▸ **YOUR TASK**: Only the lines below from the one containing "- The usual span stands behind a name" to the one containing "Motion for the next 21" should be repeated, both included and unchanged.

▸ **ENTRIES PROVIDED**:
--

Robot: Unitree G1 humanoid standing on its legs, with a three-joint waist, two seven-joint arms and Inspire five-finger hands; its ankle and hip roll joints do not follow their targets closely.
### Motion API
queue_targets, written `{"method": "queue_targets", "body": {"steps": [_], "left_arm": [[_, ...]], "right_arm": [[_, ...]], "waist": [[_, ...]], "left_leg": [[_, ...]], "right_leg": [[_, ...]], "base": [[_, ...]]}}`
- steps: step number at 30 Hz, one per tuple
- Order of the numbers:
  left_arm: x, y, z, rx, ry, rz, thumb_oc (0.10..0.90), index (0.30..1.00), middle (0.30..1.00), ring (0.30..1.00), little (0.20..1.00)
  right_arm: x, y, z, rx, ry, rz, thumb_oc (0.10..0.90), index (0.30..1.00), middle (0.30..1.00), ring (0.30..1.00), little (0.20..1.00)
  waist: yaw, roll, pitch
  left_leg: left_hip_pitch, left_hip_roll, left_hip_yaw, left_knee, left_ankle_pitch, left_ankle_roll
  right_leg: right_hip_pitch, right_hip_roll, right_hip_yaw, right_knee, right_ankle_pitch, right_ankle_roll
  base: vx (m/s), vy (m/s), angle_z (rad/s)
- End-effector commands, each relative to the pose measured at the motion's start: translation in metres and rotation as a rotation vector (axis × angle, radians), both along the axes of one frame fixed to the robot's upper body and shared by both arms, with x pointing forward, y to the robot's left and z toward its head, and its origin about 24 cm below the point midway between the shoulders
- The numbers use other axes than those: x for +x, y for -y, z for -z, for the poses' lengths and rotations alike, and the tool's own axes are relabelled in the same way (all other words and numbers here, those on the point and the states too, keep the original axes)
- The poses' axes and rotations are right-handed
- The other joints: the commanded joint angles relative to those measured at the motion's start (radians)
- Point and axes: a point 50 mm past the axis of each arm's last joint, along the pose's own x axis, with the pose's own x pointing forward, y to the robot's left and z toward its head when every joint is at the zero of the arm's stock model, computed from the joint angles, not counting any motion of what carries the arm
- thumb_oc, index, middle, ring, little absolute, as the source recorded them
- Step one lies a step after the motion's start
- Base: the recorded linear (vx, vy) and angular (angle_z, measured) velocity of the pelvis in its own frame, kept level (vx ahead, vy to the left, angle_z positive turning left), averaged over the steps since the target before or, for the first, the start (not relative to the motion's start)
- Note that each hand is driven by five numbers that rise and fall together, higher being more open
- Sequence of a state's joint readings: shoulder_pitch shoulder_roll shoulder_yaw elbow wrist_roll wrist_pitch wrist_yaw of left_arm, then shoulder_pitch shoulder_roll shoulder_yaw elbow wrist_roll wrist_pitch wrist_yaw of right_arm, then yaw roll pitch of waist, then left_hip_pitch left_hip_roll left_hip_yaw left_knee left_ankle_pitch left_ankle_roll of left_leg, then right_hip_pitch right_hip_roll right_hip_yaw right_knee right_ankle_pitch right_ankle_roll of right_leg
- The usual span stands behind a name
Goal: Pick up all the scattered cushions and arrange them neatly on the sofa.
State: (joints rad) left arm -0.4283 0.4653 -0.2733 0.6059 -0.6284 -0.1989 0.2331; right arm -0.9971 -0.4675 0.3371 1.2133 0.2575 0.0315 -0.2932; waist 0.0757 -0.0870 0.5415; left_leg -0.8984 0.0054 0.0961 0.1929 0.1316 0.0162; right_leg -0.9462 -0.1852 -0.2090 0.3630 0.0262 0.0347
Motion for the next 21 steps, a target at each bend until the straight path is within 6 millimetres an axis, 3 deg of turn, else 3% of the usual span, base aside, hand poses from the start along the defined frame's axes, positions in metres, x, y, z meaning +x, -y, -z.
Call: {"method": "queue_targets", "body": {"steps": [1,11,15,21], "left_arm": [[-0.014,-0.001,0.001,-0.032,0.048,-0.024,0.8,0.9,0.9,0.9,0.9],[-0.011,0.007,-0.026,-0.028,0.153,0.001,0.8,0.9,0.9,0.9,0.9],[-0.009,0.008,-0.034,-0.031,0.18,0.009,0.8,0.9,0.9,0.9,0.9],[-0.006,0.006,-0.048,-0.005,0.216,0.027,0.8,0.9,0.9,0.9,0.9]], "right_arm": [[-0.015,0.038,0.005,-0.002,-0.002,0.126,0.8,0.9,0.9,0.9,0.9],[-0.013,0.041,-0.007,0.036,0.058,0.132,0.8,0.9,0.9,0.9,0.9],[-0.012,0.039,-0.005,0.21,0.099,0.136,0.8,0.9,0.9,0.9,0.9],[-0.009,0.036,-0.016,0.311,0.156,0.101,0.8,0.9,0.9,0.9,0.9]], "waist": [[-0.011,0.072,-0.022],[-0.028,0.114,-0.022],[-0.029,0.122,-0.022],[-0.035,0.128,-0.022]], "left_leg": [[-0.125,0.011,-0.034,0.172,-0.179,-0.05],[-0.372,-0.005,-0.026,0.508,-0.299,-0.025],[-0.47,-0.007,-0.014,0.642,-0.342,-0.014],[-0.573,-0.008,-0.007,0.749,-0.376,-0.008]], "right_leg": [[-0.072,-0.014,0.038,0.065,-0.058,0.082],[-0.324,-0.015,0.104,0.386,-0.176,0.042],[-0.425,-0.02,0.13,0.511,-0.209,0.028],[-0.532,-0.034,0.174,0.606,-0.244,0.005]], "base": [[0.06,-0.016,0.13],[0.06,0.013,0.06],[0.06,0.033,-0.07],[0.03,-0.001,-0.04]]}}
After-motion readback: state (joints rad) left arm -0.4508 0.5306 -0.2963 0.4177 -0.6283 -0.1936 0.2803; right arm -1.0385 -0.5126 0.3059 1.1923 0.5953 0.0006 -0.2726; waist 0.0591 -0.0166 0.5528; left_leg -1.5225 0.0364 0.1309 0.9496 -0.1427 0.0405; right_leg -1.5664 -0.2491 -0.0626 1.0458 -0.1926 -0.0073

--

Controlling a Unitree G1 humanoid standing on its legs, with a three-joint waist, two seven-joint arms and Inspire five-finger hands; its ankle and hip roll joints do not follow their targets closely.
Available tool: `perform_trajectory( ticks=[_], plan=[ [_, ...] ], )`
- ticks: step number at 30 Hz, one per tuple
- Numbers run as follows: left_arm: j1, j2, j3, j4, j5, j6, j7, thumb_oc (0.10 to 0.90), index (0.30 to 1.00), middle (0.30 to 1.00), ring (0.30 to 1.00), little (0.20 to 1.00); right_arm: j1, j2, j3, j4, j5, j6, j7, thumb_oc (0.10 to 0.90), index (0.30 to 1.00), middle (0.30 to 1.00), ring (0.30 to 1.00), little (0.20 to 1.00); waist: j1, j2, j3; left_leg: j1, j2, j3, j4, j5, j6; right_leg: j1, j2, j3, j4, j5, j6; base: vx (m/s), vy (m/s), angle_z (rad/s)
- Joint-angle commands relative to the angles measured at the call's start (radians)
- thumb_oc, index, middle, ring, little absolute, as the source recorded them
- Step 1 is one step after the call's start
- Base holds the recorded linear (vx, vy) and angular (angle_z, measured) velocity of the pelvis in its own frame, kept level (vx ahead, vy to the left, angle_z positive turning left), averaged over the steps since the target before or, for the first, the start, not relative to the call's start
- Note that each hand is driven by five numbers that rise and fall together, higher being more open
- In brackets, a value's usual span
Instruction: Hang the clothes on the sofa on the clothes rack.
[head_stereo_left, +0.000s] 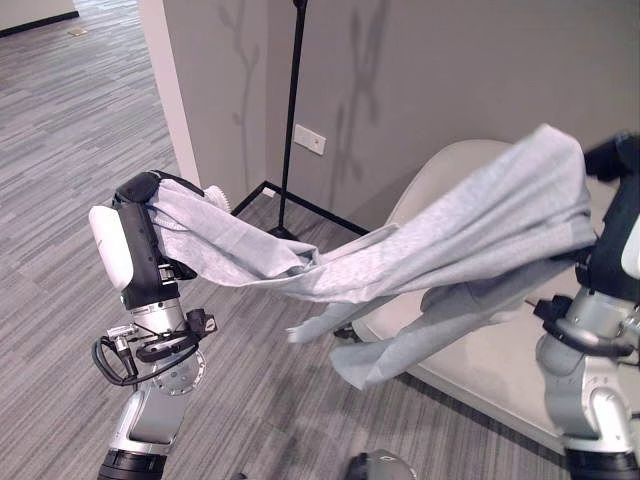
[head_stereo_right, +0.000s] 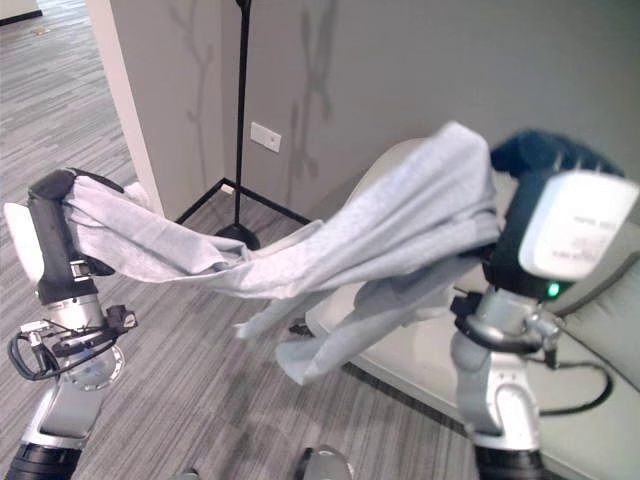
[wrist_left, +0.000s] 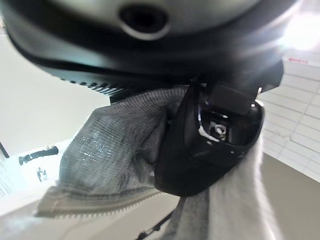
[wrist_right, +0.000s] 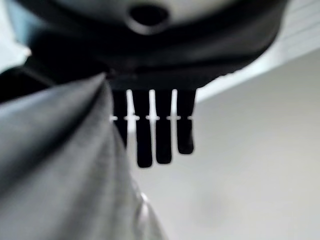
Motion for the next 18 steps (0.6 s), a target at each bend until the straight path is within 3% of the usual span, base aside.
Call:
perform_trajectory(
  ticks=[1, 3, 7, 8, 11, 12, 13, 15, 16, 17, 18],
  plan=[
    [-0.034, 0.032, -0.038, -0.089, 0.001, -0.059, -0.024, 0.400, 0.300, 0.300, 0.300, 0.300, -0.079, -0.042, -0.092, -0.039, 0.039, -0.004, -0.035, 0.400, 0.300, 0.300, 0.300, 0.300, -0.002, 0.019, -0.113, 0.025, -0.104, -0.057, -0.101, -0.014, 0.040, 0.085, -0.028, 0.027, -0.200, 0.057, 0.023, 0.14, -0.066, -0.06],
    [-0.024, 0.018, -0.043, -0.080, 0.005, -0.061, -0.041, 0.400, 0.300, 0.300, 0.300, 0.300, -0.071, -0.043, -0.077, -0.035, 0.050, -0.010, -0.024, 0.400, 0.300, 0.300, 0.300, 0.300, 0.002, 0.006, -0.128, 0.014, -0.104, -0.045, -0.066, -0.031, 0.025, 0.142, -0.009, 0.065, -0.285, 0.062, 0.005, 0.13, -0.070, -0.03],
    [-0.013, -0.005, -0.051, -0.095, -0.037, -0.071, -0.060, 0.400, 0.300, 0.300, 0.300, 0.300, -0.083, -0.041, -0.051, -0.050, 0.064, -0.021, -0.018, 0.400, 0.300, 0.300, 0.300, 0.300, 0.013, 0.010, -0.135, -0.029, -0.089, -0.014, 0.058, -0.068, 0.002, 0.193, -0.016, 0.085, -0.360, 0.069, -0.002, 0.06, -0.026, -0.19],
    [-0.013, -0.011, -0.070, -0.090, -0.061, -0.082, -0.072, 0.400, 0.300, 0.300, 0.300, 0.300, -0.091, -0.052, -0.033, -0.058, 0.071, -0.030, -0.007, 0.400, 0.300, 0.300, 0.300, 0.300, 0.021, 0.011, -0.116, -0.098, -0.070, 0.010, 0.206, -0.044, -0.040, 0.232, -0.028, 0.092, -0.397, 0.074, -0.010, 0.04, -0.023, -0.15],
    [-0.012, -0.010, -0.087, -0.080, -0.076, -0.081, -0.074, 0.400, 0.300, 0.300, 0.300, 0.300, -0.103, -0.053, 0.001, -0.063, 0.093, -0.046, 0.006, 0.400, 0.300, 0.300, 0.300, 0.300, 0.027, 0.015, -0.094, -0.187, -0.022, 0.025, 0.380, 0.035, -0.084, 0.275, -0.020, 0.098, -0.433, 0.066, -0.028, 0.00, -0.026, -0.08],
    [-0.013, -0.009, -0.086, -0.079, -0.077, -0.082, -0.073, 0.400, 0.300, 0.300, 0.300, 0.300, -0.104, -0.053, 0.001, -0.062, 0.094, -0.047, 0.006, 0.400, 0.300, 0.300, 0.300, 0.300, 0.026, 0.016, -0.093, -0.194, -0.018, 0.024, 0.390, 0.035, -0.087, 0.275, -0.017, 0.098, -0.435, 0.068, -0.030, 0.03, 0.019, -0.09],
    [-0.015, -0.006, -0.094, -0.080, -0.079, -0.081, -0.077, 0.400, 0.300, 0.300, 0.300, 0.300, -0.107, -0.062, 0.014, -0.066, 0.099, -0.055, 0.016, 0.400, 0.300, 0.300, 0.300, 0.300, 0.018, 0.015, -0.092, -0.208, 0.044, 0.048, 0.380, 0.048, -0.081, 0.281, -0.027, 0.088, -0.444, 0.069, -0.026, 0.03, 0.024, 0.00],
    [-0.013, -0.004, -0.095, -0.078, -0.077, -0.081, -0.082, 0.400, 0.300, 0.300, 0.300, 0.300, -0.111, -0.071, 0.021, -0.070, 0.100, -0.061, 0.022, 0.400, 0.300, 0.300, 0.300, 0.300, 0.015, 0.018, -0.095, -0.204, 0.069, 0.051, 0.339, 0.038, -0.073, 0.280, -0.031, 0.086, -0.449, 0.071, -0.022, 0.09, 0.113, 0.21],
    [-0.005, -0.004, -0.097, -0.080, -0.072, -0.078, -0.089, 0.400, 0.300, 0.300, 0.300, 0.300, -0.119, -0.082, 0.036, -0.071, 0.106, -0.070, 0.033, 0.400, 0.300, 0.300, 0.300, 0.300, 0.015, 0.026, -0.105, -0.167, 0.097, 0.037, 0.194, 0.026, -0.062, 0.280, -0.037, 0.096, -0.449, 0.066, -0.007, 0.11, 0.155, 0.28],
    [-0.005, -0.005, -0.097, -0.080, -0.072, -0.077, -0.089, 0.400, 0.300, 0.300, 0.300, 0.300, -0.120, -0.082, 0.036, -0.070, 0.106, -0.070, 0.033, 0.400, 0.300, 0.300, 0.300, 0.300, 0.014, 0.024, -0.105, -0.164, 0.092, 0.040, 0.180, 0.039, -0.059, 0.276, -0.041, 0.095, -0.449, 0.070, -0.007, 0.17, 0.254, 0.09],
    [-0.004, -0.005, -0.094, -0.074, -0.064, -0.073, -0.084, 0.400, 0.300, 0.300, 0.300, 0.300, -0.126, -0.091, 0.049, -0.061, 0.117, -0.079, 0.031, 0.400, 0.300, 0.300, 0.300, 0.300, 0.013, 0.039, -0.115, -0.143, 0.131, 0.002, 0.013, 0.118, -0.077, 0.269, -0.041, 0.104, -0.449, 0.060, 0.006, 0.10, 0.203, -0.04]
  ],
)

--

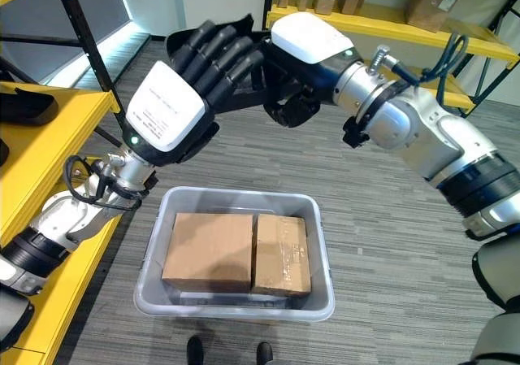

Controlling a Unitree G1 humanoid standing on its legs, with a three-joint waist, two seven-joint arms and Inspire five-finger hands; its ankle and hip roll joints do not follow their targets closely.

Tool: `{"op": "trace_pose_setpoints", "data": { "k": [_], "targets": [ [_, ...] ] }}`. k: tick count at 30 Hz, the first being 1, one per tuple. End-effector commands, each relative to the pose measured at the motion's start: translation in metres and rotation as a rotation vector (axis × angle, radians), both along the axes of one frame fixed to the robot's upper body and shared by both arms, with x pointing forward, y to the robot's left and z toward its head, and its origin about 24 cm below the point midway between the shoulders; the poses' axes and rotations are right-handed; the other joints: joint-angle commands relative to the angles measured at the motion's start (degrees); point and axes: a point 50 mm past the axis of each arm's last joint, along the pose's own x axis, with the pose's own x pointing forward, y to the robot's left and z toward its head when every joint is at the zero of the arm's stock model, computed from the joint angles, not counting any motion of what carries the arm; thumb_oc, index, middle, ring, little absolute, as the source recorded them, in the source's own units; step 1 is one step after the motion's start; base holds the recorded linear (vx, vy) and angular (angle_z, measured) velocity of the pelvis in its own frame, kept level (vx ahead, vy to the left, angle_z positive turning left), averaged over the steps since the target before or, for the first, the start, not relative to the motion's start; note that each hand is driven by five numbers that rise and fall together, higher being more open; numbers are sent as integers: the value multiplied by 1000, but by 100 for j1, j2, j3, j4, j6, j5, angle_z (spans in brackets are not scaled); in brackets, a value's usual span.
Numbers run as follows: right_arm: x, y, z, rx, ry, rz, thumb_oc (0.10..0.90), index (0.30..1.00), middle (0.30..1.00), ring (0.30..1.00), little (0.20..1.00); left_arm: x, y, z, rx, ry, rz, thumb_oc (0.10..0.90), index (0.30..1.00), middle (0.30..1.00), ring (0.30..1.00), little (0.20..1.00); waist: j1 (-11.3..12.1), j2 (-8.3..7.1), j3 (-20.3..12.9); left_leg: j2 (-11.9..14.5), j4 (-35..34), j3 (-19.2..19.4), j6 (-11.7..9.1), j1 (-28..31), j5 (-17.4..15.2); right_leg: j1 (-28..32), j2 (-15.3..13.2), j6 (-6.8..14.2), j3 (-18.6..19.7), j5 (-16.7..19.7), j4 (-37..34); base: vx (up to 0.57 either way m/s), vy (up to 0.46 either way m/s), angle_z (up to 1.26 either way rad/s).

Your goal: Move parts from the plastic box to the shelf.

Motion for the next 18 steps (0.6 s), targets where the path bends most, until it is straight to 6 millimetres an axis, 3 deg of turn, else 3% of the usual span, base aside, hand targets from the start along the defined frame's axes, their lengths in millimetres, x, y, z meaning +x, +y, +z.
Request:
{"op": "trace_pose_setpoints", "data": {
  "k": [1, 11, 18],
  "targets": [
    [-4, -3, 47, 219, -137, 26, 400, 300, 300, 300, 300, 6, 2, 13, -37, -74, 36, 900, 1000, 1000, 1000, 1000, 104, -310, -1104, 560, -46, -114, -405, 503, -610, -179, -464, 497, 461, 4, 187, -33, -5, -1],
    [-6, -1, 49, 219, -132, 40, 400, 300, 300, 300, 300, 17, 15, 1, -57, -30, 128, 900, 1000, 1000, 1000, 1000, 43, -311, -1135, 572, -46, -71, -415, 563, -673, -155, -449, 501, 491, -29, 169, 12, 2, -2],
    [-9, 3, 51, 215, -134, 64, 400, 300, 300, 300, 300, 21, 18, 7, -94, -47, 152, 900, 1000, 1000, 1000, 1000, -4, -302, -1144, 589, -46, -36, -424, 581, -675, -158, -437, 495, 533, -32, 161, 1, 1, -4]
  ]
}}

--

▸ **REPLY TO THE EXERCISE**:
- The usual span stands behind a name
Goal: Pick up all the scattered cushions and arrange them neatly on the sofa.
State: (joints rad) left arm -0.4283 0.4653 -0.2733 0.6059 -0.6284 -0.1989 0.2331; right arm -0.9971 -0.4675 0.3371 1.2133 0.2575 0.0315 -0.2932; waist 0.0757 -0.0870 0.5415; left_leg -0.8984 0.0054 0.0961 0.1929 0.1316 0.0162; right_leg -0.9462 -0.1852 -0.2090 0.3630 0.0262 0.0347
Motion for the next 21 steps, a target at each bend until the straight path is within 6 millimetres an axis, 3 deg of turn, else 3% of the usual span, base aside, hand poses from the start along the defined frame's axes, positions in metres, x, y, z meaning +x, -y, -z.

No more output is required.